AKUT Gaziantep ekibi olarak diğer kamu ve özel kuruluşlarla gerçekleştirmeyi planladığınız yeni bir proje var mıdır?
İçinde bulunduğumuz kent konseyi afet çalışma grubunda bulunan Gaziantep Büyükşehir Belediyesi İtfaiyesi ve AFAD Gaziantep Müdürlüğü arama kurtarma ekibiyle; Büyükşehir Belediyesinden tahsis etmesini beklediğimiz kentsel dönüşüm alanlarından birinde kentsel arama kurtarma tatbikatı planlıyoruz. Tatbikatta olası afet durumdan itibaren başlayan ve afet sonrasındaki kurtarma faaliyetlerinden oluşan birçok senaryo kurguluyoruz.
Gençleri zararlı ve faydasız alışkanlıklardan uzak tutmak ve kişisel gelişimlerine katkıda bulunmak için STK’lara katılımın ve gönüllülüğü teşvik etmenin önemi ve olumlu etkisi biliniyor. Bir AKUT ekip lideri olarak bu konuda neler söyleyebilirsiniz?
Gençler ilgi duydukları STK'larda yeter ki gönüllü olarak çalışsın; kişisel gelişim ve özgüvenin gelişmesinde inanılmaz katkısı olduğunu düşünüyorum. Yine bilinçli bireyler olarak yetişmelerinde de STK’ların önemi büyüktür.
Hoşlanmadığınız bir operasyon türü var mıdır?
Evet. Kayıp operasyonlarında sınırlı bilgiye sahipsek, bilhassa son görüldüğü nokta yani kaybın başladığı nokta bilinmiyorsa başlangıç noktamız da belirsiz oluyor ve pek çok alternatif üzerinde yoğunlaşmamız gerekiyor. Genellikle bu operasyonlar çok tatsız ve zorlu geçiyor ancak bu durum gitmeyeceğimiz anlamına da gelmiyor. Mutlaka her operasyon ihbarına cevap veriyoruz.
Operasyonların duygusal boyutuyla nasıl başa çıkıyorsunuz?
Operasyon anında, evvelinde aldığımız eğitimler sayesinde duygusal düşünmüyoruz. İşimize odaklandığımız için operasyon esnasında merhamet, üzülme gibi duygulara kapılma fırsatımız olmuyor çünkü zaman ile yarışıyoruz ve kaybı bulmaya güdülenmiş durumda oluyoruz. Operasyon bitip normal yaşama döndüğümüzde, olumsuz sonuç ile karşılaşmışsak olay duygusal etki yaratabiliyor. Bu noktada yine AKUT’un uzmanlarından psikolojik destek talep edebilmekteyiz.

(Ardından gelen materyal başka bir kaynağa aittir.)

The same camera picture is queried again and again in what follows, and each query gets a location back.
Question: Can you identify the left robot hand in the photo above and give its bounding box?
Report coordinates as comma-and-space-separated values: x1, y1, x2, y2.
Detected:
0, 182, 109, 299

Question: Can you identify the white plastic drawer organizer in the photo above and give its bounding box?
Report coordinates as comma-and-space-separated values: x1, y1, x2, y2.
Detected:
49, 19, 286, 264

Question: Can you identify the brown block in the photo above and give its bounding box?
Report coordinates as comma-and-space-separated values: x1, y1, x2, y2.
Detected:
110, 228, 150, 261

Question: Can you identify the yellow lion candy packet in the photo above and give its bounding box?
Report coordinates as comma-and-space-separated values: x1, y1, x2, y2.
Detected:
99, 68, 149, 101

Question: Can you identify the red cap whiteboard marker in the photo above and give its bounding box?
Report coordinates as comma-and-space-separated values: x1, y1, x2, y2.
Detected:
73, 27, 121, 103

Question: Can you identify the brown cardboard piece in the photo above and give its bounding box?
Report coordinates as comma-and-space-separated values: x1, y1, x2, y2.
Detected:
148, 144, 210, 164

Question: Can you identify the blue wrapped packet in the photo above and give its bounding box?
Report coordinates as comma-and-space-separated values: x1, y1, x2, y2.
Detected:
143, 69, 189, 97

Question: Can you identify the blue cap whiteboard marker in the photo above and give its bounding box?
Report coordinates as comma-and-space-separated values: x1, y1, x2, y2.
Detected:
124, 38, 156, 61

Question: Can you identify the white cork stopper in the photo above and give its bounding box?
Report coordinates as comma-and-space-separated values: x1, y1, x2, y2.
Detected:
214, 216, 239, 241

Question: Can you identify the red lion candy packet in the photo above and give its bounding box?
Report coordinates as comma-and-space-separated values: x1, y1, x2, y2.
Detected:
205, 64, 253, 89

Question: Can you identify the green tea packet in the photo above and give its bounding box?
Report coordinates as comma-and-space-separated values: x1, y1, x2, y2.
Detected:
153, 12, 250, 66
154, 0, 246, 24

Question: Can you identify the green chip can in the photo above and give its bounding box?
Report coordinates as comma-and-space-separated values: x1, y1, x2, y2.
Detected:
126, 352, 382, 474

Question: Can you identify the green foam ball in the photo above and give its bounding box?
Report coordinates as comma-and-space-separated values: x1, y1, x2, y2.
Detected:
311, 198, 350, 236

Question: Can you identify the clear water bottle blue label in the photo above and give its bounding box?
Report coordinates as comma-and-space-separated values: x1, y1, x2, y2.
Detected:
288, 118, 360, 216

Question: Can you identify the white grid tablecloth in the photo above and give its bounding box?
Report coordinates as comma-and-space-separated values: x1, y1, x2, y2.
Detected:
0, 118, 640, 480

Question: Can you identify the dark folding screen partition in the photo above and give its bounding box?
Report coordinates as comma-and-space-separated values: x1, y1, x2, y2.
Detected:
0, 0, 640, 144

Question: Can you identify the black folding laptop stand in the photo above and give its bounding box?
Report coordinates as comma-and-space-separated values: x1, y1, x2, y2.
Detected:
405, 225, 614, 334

Dağcı olmadan dağ arama kurtarma operasyon personeli olunur mu?
Şahsi fikrime göre, kesinlikle olunmaz. Örnek verecek olursak; kaya tırmanışı yapmamış bir bireyin tırmanış kazasına doğru müdahale edebileceğine inanmıyorum.
İyi bir ekip olmak sizce ne anlam ifade etmektedir? Ekibinizi, ekip çalışması özellikleri kapsamında değerlendirir misiniz?
İyi ekip olmak için ekipte yer alan her bireyin birbirini iyi tanıması gerekiyor. Birlikte uyum içerisinde vakit geçirmekten keyif alan arkadaşlar operasyon anında çok sağlam bir ekip olabiliyor. Buradaki anahtar kelime ‘’arkadaşlık’’ tabii disiplin de en az arkadaşlık kadar önemli.
Eklemek istediğiniz başka bir konu var mıdır?
Ekibimizi tanıtmamıza olanak sağladığınız için teşekkürlerimizi sunarız.